Tirar al suelo
Conozco bien esa zona del Alto Ampurdán, entre Figueres y la frontera de La Jonquera, que hace unas semanas devastaron las llamas. He paseado muchas veces por los caminos acogedores, que se dejan andar, de esos paisajes cubiertos de alcornoques y luego, más cerca de los pueblos, ordenados en viñas y olivares. He admirado el mosaico, vivo en cualquier estación del año, que la luz forma sobre aquel relieve contrastado y limpio. Pero la próxima vez que visite esa zona voy a encontrarme con un panorama muy distinto. En lugar de un paisaje, una desolación. En lugar de una efervescencia de luces, una gigantesca y oscura mancha de ceniza. Y todo porque alguien tiró allí una colilla. En Girona acaban de morir cuatro personas, más de veinte han resultado heridas, y 14.000 hectáreas de monte y cultivos han sido arrasadas, porque alguien tiró una colilla y provocó un monumental incendio. Toda esa tragedia, toda esa destrucción, por ese automatismo incívico que consiste en tirar al suelo lo que ya no nos sirve.

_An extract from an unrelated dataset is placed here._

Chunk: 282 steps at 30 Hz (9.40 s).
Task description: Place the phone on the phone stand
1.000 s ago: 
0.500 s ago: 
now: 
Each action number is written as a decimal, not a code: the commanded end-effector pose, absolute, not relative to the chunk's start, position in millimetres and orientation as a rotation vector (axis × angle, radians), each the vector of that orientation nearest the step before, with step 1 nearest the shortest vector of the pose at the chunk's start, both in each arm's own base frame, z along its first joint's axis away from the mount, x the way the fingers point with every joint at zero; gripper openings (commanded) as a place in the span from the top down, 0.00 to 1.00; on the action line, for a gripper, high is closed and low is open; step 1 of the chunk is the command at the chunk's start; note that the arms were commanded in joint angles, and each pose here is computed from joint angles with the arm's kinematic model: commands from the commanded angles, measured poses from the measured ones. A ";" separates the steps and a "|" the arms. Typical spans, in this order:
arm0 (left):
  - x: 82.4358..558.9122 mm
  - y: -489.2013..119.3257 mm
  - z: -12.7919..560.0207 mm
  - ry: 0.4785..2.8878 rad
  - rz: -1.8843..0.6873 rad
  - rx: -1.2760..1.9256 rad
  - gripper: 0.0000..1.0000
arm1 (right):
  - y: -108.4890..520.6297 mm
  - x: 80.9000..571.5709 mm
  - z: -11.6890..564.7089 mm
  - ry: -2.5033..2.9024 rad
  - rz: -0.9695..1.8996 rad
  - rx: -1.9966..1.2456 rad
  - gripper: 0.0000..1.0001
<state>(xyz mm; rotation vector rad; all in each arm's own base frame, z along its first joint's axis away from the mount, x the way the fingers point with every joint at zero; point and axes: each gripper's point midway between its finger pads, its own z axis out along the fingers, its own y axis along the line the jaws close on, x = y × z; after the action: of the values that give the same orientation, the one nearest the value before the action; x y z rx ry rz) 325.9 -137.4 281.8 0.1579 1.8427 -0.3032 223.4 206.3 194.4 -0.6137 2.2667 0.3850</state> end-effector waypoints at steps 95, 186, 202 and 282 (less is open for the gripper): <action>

Parece que entre esa causa y ese efecto, entre ese gesto inicial de desprenderse sin más de una colilla y sus consecuencias, existe una desproporción monstruosa. Pero creo que es precisamente esa desproporción la que concentra el sentido, la que da la medida justa de lo que de verdad supone el movimiento de partida, o si se prefiere, la que revela la carga de agresiones que ese gesto de tirar al suelo lleva dentro de sí. Esa desproporción nos dice, en definitiva, que no hay que engañarse; que no hay incivismo pequeño, o que el incivismo no es cuestión de tamaño. Que a cualquier escala, en cualquiera de sus manifestaciones —desde la imprudencia o la indiferencia hasta el ataque deliberado— toda conducta incívica tiene consecuencias fatales.

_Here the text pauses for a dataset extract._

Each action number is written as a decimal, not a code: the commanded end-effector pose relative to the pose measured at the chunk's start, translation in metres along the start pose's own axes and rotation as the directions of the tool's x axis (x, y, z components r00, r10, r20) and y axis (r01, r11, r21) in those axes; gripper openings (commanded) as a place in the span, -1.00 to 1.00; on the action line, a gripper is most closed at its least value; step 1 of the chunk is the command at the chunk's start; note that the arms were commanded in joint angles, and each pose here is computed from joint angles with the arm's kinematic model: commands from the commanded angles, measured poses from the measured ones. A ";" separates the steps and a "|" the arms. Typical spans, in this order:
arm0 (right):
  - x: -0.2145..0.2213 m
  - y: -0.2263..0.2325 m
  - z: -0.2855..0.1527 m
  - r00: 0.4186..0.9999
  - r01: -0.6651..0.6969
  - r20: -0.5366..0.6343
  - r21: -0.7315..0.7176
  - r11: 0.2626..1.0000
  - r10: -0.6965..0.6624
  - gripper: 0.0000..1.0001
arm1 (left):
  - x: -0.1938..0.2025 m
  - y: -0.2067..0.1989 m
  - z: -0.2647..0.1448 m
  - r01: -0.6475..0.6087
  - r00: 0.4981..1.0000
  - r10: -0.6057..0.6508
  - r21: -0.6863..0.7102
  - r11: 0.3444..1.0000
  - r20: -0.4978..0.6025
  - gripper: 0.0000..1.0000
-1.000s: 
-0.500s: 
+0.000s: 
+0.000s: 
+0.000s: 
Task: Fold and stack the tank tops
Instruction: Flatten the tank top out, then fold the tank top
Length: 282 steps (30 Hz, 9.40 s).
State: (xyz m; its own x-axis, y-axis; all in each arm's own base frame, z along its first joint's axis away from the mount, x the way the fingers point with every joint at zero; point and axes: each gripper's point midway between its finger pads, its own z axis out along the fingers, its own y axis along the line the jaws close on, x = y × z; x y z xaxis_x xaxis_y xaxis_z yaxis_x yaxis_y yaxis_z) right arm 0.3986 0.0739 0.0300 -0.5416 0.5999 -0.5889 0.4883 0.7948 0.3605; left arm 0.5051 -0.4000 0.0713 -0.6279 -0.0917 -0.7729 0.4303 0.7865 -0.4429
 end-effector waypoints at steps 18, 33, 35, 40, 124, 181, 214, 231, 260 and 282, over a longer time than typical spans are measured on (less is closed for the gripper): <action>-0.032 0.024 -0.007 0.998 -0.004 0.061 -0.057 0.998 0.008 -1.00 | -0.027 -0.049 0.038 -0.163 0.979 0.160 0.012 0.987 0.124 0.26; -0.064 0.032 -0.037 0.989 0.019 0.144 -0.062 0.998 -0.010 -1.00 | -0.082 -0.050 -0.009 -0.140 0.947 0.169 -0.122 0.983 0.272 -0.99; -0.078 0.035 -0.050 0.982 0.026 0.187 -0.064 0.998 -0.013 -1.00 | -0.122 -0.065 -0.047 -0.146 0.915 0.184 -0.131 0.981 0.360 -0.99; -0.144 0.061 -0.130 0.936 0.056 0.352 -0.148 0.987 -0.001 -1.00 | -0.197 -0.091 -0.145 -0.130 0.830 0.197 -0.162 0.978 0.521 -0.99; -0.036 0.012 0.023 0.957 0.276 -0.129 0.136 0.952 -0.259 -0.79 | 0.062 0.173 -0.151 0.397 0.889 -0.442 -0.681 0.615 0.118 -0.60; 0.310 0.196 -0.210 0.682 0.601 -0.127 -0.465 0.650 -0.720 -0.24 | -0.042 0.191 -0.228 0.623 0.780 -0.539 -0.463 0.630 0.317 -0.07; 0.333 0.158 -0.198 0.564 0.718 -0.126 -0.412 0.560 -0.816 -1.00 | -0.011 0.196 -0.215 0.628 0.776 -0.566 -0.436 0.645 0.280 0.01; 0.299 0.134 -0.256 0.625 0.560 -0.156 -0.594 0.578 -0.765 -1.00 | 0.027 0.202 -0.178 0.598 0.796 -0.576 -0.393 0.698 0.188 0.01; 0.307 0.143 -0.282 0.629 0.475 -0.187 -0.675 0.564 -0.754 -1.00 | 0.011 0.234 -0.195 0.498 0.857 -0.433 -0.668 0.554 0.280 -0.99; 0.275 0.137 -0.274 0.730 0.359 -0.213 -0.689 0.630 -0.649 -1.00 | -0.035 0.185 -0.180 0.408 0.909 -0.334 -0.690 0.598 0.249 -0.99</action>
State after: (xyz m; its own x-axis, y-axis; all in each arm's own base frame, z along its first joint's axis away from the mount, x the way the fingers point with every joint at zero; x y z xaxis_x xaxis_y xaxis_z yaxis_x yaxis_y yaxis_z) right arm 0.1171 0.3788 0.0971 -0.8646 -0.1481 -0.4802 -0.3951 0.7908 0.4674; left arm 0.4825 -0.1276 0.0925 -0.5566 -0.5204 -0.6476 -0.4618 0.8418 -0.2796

Lo sucedido en Girona expresa, con el valor y la rotundidad de un símbolo, que el incendio está ya en el punto de partida, en el gesto mismo de tirar, aunque luego no pase nada porque la colilla cae en duro o en mojado; o porque lo que se tira no tiene capacidad de prender. En el gesto mismo de tirar al suelo consiste ya el incendio que arrasa el paisaje de la convivencia social civilizada, del respeto por el otro, de la corresponsabilidad por preservar el espacio público, que es lo que de manera más evidente tenemos en común. Tirar al suelo, nos dice ese desolador incendio del Ampurdán, es el principio del fin, aunque lo que se tire no sean colillas inflamables, sino papeles, plásticos, salivazos, orines, las huellas del pasar de un perro, los restos de una fiesta popular, los envoltorios de unos chuches.

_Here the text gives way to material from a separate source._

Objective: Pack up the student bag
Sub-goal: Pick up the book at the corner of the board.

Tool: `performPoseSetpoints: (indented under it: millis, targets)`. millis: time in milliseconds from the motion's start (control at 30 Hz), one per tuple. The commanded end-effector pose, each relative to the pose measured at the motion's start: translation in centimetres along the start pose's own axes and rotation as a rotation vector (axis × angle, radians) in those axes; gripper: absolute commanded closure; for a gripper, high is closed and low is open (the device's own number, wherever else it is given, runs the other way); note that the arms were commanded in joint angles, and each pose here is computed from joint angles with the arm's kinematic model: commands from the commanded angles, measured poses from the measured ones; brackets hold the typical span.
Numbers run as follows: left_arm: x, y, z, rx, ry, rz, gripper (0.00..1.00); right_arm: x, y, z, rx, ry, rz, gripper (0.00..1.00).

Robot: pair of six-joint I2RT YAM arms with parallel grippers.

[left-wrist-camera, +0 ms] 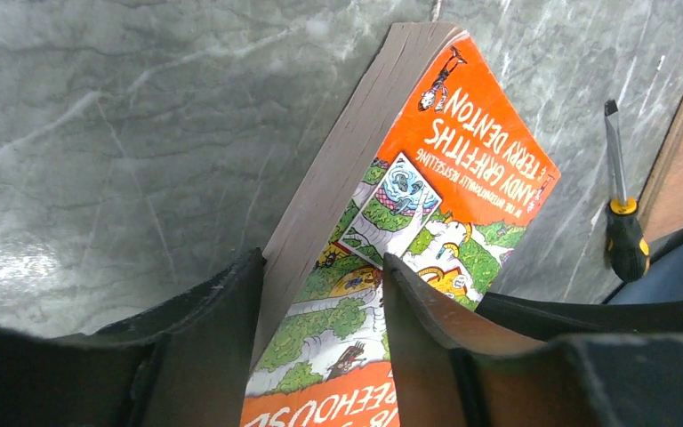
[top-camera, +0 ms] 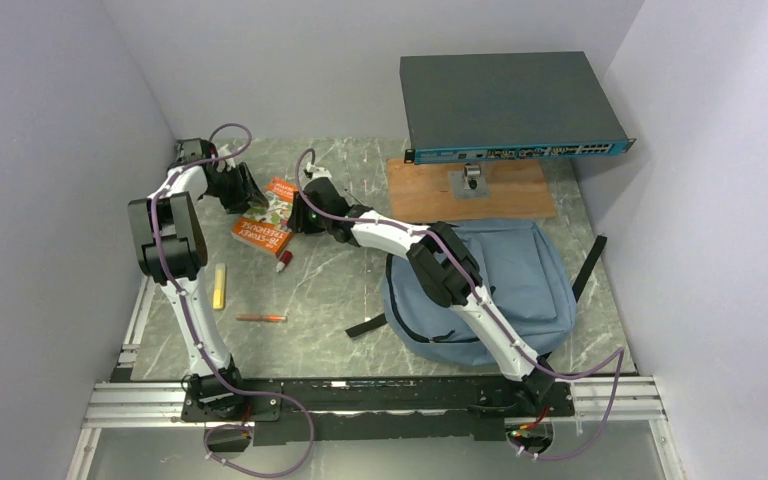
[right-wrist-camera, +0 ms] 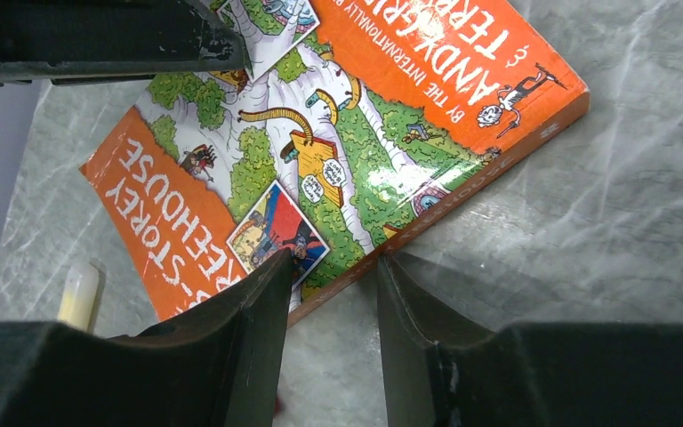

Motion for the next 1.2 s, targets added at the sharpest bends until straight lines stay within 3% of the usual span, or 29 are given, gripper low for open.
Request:
performPoseSetpoints:
  millis: [0,467,633,767,1000,1167]
  targets:
    - [-1.4,-1.0,-5.3,-0.230,-0.039,0.084,0.48,0.2,-1.2,0.7,-0.006,-0.090,0.001,0.59]
    - [-1.2,-2.6,-8.2,-0.264,0.044,0.059,0.66,0.7,-1.7,-0.3,-0.087,-0.185,0.006,0.51]
    - [-1.2,-2.6,-8.3,-0.279,0.043,0.063,0.79,1.0,-1.8,-0.4,-0.096,-0.230,0.004,0.48]
    - [-1.2,-2.5,-8.1,-0.251,0.040,0.076,1.00,1.7,-2.6,-0.2,-0.123,-0.302,0.004,0.42]
    - [-1.3,-2.7,-8.3,-0.252,0.006,0.073,1.00,2.4,-5.4,0.5,-0.202,-0.487,0.008,0.24]
    - [-1.5,-2.7,-8.8,-0.305,-0.050,0.077,1.00,2.1,-7.8,2.2,-0.194,-0.510,0.031,0.20]
Point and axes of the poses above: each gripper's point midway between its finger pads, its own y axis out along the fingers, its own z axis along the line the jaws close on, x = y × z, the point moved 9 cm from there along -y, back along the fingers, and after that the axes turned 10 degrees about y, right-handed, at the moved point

Y ahora pienso en el estado en que suelen quedar las calles, las plazas, los parques de nuestras ciudades después de que les pasen por encima lo extraordinario junto con lo corriente: noches de fiesta, conciertos, celebraciones deportivas, y recorridos de siempre, y repetidas tardes de juegos infantiles. Pienso en nuestras calles, y también las veo en llamas.